Problem to work on> The word "every" occurs in some of the lines below; copy each of those lines.

Extracted data>
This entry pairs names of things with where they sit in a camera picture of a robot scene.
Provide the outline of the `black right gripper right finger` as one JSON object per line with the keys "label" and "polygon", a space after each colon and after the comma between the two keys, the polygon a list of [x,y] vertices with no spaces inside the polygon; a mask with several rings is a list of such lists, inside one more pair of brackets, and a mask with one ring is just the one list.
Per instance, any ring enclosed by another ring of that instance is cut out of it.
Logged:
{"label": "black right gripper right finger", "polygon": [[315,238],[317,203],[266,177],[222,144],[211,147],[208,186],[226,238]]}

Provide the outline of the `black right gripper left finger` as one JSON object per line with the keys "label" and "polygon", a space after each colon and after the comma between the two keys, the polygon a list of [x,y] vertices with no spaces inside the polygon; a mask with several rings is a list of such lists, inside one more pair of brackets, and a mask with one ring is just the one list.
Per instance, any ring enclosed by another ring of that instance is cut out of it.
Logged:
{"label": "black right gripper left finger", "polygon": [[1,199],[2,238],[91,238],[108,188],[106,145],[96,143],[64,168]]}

...

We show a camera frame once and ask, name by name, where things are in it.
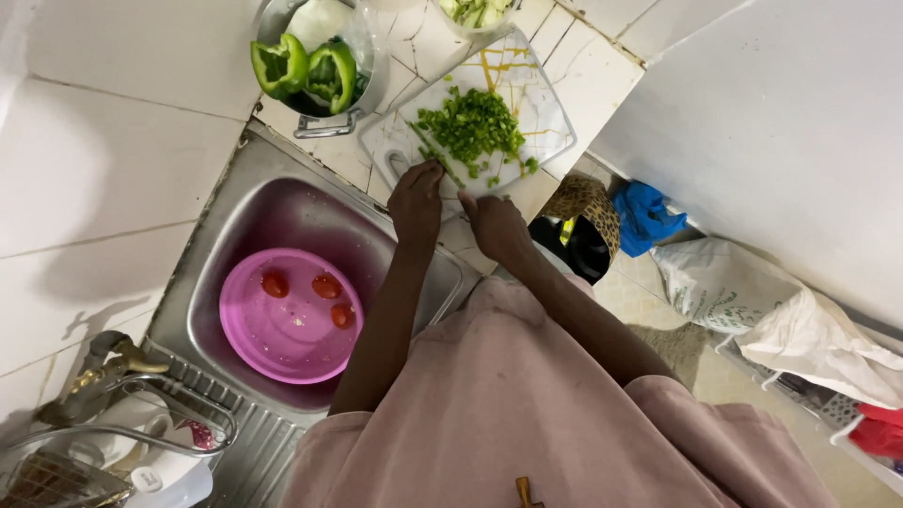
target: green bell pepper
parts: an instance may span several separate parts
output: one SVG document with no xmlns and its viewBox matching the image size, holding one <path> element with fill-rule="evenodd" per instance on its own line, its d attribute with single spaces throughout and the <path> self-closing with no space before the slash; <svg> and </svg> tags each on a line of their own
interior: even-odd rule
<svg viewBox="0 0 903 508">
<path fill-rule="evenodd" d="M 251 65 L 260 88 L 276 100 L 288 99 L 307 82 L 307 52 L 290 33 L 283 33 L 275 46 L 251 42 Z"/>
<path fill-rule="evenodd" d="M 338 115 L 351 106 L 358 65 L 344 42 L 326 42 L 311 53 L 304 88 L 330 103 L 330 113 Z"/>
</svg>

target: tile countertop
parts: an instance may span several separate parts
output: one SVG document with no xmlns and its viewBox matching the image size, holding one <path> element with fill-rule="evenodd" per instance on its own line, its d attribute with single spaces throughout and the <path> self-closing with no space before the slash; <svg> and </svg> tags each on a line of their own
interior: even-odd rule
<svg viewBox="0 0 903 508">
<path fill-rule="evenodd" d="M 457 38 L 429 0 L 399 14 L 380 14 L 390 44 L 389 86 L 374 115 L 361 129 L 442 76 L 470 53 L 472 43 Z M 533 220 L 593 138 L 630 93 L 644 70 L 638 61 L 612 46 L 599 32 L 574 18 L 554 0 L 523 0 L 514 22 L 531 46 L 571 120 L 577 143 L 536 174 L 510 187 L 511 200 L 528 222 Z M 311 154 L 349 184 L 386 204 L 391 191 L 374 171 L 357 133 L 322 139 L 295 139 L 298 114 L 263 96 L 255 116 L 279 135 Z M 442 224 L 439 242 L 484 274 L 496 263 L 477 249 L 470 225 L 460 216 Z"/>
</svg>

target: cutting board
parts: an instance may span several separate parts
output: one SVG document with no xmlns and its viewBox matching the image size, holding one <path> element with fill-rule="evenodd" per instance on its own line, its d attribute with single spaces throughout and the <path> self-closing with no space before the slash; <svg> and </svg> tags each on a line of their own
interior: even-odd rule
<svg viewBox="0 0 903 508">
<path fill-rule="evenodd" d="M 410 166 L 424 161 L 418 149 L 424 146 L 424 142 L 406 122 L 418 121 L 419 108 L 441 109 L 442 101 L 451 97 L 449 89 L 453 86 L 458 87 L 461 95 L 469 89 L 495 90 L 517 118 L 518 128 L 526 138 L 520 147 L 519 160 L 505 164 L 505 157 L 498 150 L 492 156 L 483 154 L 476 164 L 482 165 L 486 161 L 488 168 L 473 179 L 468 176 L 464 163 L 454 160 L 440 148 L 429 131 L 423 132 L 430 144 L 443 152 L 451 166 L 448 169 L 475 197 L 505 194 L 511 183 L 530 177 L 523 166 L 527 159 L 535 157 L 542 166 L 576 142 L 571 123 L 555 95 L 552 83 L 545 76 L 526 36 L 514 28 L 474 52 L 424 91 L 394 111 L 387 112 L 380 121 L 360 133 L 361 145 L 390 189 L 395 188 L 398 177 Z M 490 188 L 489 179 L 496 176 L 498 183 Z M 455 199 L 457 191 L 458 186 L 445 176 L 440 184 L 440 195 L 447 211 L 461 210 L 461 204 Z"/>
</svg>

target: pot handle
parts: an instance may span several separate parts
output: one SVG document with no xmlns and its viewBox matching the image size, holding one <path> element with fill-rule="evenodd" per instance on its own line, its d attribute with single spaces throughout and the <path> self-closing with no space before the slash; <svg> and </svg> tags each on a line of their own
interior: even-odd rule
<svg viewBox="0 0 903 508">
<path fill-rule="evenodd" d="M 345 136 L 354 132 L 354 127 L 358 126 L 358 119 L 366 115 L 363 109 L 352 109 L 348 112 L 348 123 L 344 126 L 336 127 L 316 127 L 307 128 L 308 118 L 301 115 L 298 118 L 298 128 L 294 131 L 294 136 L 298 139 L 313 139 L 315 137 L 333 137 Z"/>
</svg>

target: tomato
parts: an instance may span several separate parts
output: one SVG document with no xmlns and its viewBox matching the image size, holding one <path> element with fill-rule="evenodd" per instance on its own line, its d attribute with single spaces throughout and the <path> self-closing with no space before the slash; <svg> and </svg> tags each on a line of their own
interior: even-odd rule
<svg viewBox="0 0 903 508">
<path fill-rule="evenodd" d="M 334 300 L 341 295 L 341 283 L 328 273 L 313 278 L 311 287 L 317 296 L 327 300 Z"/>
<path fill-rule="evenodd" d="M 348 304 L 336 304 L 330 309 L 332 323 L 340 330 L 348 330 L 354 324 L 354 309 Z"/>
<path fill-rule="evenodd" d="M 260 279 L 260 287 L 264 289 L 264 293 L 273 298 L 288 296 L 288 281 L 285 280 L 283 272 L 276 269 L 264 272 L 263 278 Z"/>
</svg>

---

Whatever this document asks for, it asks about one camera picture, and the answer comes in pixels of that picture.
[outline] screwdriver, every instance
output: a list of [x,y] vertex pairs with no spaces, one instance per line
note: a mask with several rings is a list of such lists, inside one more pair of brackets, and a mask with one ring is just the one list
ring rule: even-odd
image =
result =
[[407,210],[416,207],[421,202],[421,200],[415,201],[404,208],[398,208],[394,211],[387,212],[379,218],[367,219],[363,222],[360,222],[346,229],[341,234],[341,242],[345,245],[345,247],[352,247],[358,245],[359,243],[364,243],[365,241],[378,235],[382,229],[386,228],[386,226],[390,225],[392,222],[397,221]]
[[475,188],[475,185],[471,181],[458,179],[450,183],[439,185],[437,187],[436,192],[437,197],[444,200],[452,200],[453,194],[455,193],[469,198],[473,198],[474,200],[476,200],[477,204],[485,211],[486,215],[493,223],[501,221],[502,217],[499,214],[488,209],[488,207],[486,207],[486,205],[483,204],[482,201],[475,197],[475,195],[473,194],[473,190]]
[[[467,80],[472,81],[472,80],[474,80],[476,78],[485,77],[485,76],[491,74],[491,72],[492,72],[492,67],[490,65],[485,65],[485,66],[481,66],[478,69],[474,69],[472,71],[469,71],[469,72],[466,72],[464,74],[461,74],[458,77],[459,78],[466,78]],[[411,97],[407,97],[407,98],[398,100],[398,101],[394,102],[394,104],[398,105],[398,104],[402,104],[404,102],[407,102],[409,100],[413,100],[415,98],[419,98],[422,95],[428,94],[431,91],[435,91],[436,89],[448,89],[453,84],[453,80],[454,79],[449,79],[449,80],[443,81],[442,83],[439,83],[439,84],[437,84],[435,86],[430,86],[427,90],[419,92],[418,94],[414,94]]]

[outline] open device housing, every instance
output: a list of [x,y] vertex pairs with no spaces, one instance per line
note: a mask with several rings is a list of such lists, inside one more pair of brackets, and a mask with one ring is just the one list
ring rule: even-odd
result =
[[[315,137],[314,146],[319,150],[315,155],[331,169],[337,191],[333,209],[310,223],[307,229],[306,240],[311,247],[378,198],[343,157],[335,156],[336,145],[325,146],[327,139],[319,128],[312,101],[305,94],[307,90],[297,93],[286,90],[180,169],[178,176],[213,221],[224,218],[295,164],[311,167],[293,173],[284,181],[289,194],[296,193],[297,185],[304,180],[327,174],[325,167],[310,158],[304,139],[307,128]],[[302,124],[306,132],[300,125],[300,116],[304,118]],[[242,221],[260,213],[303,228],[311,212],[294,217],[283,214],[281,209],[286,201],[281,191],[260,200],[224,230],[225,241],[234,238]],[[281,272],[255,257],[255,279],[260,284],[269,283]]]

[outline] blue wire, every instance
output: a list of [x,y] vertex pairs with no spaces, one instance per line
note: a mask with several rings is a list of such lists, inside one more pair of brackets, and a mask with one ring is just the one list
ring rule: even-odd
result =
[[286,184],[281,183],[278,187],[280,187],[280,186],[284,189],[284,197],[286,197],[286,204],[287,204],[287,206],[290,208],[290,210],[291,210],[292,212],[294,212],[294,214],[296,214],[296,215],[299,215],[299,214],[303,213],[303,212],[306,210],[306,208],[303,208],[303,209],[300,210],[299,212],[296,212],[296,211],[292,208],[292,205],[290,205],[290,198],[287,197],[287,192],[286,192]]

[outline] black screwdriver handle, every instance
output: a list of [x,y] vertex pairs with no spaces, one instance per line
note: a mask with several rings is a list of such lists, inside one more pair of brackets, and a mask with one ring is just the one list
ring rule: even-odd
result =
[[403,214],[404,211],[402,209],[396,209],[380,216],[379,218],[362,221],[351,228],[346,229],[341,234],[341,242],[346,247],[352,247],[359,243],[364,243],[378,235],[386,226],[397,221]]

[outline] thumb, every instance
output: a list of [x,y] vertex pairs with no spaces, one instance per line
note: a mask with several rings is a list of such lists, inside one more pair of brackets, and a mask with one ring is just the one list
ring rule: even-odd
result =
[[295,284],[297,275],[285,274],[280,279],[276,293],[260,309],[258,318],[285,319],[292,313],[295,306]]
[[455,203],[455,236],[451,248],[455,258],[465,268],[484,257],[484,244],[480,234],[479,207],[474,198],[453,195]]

Exercise solution>
[outline] screwdriver, every instance
[outline] open device housing, every instance
[outline] blue wire, every instance
[outline] black screwdriver handle, every instance
[outline] thumb, every instance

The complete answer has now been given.